*** ENTRIES SUPPLIED ***

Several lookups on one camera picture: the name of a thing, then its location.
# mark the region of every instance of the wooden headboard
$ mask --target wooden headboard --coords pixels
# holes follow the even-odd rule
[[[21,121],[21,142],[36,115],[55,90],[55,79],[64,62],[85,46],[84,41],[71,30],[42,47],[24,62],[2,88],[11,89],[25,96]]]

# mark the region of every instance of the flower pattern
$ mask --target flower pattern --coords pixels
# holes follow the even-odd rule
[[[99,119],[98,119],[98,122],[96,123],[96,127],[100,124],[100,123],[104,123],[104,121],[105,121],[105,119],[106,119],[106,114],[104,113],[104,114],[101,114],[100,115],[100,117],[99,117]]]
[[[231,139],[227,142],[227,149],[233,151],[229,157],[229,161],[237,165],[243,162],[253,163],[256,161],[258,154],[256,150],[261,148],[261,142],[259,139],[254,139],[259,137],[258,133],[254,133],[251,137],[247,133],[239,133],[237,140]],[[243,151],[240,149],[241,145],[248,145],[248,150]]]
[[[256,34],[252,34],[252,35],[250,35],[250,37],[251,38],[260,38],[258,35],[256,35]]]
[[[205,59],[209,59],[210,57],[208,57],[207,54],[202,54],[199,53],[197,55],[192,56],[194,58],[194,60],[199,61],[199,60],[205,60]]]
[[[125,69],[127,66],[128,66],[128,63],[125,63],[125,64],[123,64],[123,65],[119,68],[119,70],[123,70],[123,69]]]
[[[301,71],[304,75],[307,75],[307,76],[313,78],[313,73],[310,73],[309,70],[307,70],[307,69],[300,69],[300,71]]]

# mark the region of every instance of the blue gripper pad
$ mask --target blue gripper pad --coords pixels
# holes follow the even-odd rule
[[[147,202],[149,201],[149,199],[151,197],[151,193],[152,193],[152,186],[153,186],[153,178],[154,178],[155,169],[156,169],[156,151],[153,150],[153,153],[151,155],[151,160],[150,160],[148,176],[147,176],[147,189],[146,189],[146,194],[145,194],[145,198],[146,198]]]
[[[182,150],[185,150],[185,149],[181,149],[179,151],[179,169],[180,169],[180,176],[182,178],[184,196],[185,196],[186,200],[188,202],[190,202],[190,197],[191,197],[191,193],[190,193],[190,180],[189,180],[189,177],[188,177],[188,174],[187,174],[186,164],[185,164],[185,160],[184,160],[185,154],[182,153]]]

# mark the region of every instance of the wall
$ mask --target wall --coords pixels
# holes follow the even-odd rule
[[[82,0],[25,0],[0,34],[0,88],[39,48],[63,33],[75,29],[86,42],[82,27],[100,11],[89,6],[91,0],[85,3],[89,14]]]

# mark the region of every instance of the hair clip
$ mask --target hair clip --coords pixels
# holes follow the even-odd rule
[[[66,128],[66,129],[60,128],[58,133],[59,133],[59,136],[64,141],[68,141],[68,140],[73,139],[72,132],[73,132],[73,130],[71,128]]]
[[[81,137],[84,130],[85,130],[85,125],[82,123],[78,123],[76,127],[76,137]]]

***

ABOUT THIS EXERCISE =
Only the lines above from the one with "# mark the region of every instance of the blue" through the one with "pad --coords pixels" should be duplicated, character for character.

FINAL ANSWER =
# mark the region of every instance of the blue gripper pad
$ mask --target blue gripper pad --coords pixels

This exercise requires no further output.